* **PROMPT**: What lines of the data hold the string "along"? Pull each one out.

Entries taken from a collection
=== Section Start ===

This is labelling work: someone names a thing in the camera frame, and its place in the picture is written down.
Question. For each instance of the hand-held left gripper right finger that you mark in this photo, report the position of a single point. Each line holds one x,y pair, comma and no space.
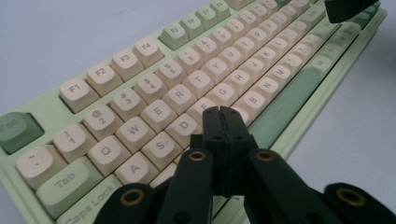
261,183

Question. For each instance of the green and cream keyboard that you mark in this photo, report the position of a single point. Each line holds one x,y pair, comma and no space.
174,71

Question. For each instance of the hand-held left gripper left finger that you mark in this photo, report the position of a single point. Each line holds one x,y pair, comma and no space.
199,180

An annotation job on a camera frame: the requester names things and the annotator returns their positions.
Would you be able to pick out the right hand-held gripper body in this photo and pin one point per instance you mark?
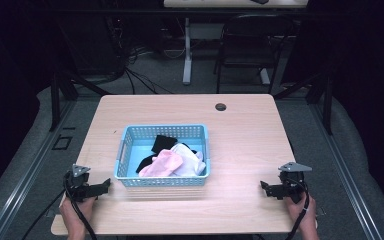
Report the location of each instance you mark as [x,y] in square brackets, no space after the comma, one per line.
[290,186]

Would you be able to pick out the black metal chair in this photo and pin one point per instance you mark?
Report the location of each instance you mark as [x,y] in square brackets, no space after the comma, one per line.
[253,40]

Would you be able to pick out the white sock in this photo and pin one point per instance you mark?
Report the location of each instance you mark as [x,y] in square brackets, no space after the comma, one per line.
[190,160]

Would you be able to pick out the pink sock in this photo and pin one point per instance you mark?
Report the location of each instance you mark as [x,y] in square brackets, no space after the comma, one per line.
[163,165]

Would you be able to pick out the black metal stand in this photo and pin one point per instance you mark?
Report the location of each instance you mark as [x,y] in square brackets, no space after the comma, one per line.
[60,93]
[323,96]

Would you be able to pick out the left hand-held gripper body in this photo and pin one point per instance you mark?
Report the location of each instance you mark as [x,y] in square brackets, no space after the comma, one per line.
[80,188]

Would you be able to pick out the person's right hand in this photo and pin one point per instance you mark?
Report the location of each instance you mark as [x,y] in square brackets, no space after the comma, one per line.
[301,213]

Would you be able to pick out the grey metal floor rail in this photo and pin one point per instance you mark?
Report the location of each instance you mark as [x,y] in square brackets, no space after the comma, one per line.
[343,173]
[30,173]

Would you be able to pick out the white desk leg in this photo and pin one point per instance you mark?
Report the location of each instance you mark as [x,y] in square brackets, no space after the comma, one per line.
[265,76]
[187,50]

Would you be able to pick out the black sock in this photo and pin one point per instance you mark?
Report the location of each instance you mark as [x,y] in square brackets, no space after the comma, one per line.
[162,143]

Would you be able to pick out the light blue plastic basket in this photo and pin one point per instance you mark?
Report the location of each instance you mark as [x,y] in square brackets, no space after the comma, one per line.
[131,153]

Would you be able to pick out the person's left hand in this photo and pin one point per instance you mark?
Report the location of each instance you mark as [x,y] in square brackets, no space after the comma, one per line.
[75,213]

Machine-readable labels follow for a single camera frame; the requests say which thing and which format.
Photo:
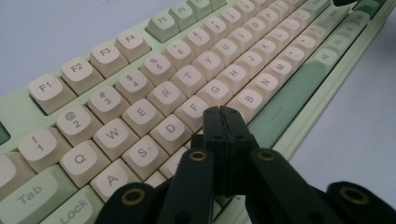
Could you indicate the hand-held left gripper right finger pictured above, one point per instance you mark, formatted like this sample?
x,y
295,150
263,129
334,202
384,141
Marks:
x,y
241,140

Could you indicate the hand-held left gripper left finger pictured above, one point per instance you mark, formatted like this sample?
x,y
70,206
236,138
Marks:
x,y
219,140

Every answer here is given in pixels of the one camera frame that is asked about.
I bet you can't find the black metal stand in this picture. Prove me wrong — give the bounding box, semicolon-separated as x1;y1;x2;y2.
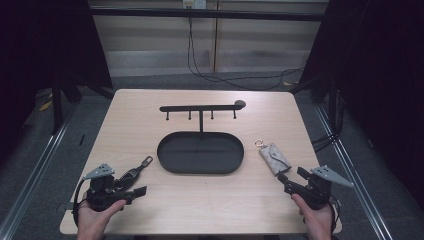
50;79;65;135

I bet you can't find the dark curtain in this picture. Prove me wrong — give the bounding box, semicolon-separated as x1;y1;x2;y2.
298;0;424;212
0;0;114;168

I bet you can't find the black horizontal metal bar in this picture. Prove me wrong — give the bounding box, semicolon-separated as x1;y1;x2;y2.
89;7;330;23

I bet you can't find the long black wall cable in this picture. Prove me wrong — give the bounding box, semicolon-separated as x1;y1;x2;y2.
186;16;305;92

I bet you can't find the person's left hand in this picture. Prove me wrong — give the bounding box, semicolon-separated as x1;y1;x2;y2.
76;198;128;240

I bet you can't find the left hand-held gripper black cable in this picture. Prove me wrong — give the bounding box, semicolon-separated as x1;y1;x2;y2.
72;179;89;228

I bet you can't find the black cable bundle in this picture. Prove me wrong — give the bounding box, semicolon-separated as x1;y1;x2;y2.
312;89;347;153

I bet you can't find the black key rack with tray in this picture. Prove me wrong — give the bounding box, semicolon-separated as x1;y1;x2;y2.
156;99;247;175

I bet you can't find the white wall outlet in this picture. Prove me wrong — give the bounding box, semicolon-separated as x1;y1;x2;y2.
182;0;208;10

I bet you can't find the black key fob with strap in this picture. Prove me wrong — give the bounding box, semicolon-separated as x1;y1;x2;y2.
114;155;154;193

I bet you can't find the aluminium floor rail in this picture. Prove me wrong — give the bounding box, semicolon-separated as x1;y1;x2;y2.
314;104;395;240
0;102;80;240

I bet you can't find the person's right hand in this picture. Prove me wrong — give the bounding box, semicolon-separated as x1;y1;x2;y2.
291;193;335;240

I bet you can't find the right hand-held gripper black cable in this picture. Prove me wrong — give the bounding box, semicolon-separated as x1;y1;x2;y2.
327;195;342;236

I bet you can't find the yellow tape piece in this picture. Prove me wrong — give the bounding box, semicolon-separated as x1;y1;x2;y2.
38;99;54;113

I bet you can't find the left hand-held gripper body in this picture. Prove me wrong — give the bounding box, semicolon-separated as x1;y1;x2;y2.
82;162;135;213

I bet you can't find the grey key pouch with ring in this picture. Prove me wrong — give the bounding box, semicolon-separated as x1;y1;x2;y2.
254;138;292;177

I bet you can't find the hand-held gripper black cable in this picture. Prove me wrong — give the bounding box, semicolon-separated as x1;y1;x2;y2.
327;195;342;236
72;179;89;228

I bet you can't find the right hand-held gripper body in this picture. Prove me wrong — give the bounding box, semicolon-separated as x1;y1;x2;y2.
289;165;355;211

=== Section End ===
=== Section Start ===

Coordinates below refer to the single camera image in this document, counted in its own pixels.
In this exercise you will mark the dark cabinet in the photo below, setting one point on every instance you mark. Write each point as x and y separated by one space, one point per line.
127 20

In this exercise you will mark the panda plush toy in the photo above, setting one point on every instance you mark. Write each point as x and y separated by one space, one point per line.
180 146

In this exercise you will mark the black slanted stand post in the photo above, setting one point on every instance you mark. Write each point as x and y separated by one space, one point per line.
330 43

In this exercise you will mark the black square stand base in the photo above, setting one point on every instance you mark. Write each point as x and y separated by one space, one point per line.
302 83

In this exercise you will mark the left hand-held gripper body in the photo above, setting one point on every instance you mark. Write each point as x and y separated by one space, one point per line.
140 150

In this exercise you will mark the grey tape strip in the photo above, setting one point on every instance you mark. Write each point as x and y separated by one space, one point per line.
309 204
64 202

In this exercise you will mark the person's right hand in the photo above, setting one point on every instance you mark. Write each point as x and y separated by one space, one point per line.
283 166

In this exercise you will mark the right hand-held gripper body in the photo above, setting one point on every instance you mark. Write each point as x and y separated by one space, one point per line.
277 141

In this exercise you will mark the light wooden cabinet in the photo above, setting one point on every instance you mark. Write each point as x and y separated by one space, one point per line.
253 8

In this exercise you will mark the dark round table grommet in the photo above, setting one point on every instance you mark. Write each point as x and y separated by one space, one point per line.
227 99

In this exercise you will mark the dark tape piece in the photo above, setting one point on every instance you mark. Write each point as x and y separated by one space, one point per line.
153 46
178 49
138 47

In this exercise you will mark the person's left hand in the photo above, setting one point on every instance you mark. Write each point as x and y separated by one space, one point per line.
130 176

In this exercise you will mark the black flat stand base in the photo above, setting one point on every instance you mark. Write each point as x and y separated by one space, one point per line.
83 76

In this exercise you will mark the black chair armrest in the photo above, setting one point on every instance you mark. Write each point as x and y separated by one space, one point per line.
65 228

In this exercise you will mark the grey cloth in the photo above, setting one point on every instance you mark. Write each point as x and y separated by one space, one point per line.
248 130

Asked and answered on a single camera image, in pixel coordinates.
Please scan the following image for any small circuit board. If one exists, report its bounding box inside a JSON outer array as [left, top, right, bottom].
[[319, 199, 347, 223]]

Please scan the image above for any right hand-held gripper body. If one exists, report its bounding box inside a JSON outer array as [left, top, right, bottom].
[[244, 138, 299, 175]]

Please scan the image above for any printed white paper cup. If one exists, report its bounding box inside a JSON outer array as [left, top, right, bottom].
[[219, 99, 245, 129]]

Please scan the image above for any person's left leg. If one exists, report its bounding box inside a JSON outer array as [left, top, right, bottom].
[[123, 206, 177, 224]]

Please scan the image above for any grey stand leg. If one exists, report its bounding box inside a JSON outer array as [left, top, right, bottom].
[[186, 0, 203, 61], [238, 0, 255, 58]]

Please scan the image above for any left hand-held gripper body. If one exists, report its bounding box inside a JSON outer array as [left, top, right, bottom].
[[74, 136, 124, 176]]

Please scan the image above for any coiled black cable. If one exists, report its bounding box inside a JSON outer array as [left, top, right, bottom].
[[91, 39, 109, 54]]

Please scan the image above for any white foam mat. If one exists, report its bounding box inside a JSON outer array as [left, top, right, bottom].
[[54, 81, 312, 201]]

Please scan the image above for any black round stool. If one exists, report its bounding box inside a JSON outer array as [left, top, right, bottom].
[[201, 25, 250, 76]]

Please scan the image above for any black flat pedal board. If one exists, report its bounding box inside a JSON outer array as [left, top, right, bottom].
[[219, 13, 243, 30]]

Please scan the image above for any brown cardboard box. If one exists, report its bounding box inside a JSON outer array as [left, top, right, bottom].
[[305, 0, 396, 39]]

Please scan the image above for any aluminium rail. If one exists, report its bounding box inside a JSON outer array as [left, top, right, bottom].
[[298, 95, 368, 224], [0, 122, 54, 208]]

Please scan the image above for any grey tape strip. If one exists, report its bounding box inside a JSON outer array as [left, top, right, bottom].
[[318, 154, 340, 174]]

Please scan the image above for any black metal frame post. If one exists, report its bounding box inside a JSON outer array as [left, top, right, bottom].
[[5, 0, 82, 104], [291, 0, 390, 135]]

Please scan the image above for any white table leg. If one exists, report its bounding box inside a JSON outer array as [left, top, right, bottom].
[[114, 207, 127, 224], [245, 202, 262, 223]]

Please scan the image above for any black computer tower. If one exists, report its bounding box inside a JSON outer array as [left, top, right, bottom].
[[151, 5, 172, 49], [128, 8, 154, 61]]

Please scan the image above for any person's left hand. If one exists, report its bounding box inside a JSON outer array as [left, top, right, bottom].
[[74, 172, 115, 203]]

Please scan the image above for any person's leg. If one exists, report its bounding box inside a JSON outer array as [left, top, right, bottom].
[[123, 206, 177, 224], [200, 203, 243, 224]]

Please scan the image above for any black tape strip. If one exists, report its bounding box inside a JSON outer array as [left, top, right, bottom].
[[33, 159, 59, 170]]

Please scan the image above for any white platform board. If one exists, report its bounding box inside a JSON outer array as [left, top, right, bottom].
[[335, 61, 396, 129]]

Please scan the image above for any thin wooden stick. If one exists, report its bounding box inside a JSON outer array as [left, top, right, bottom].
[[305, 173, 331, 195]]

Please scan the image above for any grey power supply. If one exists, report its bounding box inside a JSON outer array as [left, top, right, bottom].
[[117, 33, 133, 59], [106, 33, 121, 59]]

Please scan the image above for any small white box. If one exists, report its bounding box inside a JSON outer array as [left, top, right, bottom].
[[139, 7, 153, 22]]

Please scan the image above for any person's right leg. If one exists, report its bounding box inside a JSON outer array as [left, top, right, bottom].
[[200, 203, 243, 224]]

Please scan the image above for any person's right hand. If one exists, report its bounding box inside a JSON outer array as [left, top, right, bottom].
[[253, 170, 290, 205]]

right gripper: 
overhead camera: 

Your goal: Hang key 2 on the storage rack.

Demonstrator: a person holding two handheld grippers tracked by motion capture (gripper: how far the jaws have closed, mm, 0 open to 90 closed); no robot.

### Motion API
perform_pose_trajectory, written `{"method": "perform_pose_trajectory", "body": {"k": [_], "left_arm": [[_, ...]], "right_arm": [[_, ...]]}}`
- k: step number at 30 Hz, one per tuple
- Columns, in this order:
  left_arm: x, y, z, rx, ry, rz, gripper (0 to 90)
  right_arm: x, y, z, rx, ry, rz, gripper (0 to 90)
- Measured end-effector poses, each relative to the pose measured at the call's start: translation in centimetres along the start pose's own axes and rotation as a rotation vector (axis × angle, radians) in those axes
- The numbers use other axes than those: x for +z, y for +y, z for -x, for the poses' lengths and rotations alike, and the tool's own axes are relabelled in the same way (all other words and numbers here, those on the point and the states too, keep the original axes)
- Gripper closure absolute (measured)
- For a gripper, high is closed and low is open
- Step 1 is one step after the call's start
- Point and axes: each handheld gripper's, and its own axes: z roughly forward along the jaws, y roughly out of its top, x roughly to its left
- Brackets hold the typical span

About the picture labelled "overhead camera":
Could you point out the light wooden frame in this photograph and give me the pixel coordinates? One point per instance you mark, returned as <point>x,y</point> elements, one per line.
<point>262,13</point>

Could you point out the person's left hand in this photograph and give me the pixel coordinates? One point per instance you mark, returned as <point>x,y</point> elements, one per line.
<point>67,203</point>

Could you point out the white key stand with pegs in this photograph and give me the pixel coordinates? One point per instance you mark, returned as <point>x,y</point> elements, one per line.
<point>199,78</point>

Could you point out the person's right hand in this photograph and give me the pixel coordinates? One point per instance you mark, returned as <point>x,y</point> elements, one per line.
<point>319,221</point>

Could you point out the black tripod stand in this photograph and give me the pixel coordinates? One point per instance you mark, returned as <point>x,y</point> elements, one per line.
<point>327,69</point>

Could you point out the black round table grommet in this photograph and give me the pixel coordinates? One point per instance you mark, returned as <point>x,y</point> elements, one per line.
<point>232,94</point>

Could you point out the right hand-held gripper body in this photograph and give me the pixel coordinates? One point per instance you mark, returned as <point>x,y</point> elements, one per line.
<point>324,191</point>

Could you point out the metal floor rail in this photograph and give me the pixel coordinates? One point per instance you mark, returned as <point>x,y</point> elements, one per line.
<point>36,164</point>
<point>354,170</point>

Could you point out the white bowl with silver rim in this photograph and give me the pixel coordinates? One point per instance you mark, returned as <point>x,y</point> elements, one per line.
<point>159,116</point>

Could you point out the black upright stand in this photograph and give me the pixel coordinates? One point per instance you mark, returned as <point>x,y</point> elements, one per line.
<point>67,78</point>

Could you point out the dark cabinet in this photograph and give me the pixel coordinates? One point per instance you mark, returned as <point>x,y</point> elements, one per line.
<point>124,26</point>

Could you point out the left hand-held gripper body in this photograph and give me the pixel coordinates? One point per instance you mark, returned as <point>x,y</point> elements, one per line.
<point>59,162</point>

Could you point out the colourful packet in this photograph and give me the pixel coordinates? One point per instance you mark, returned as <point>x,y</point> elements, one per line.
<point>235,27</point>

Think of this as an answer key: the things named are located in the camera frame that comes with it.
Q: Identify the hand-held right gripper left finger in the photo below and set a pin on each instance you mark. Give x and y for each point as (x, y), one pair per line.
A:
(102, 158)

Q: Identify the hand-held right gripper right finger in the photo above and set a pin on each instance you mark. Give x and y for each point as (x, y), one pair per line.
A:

=== Section End ===
=== Section Start ===

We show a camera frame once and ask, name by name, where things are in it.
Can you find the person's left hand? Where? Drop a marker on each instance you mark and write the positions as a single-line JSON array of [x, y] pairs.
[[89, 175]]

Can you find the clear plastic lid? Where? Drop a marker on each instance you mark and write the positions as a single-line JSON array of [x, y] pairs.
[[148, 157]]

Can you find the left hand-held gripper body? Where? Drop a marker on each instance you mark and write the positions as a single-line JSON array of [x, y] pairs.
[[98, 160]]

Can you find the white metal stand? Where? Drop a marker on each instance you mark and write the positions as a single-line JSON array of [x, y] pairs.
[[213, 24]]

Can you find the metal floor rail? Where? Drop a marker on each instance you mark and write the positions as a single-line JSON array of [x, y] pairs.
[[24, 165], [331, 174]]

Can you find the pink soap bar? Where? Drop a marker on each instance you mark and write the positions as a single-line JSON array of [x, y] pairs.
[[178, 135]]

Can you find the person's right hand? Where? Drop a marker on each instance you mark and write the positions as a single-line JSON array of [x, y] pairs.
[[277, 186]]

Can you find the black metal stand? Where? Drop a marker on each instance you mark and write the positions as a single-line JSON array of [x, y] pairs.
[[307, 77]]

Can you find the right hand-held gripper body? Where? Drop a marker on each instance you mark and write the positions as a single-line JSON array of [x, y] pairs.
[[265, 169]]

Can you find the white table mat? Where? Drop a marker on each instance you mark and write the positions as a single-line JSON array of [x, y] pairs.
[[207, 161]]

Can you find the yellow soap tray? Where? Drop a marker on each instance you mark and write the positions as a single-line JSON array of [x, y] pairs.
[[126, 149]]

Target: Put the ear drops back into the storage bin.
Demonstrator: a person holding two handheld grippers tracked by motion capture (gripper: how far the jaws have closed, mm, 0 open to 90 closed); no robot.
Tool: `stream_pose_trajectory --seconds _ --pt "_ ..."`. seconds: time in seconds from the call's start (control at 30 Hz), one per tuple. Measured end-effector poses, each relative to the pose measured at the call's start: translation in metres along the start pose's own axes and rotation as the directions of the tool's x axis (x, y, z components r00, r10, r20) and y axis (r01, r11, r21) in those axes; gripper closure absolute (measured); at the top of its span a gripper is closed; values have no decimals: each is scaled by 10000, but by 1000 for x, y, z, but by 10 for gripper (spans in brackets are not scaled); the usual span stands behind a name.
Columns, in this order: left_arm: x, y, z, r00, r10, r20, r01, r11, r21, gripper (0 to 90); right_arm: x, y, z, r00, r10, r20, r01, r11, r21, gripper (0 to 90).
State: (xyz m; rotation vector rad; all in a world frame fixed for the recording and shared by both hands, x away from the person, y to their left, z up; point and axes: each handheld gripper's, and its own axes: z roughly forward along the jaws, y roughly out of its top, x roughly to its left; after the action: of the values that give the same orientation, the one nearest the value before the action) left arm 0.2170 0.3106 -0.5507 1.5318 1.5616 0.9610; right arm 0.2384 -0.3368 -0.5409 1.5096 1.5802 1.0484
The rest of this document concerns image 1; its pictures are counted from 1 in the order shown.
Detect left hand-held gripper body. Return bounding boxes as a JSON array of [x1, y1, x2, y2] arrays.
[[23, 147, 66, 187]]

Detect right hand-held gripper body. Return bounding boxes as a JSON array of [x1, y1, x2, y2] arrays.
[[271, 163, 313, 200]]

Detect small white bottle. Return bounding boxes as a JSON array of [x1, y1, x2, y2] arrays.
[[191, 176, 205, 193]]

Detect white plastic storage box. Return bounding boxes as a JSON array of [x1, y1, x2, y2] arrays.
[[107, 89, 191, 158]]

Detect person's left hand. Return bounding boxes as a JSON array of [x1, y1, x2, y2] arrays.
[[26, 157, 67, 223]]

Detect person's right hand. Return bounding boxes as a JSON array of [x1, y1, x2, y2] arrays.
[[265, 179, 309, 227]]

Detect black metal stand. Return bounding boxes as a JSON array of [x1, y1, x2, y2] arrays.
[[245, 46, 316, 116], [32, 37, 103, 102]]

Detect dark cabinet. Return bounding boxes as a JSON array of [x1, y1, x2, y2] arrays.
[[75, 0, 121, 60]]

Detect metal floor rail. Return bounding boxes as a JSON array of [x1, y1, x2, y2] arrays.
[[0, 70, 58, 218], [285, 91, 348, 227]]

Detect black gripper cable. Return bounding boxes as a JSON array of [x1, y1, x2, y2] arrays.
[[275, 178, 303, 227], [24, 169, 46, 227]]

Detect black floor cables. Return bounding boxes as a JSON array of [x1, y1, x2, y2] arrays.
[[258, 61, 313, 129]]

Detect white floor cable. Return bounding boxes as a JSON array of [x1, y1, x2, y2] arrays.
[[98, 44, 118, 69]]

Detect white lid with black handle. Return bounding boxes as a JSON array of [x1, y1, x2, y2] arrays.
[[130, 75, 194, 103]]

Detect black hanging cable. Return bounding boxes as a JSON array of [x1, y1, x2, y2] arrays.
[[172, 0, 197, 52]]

=== Section End ===

* **SOLUTION BELOW**:
- Measured end-effector poses, each relative to the pose measured at the call's start: translation in centimetres along the start pose's own axes and rotation as a rotation vector (axis × angle, radians) in those axes
- Point and axes: each handheld gripper's, and its own axes: z roughly forward along the jaws, y roughly out of its top, x roughly to its left
Tool: `stream_pose_trajectory --seconds _ --pt "_ ..."`. seconds: time in seconds from the call's start (control at 30 Hz), one per tuple. Measured end-effector poses, each relative to the pose measured at the call's start: translation in metres along the start pose's own axes and rotation as the directions of the tool's x axis (x, y, z components r00, r10, r20) and y axis (r01, r11, r21) in those axes; gripper closure absolute (measured); at the top of its span a gripper is closed; values have no decimals: each is scaled by 10000, but by 1000 for x, y, z, but by 10 for gripper (spans in brackets are not scaled); the usual span stands behind a name.
State: (xyz m; rotation vector rad; all in a world frame fixed for the recording and shared by both hands, x away from the person, y to their left, z up; point and axes: each handheld gripper's, and its own axes: z roughly forward along the jaws, y roughly out of its top, x roughly to its left; after the action: of the values that give the same orientation, the one nearest the value before the action) left arm 0.2170 0.3106 -0.5507 1.5318 1.5616 0.9610; right arm 0.2384 -0.3368 -0.5409 1.5096 1.5802 1.0484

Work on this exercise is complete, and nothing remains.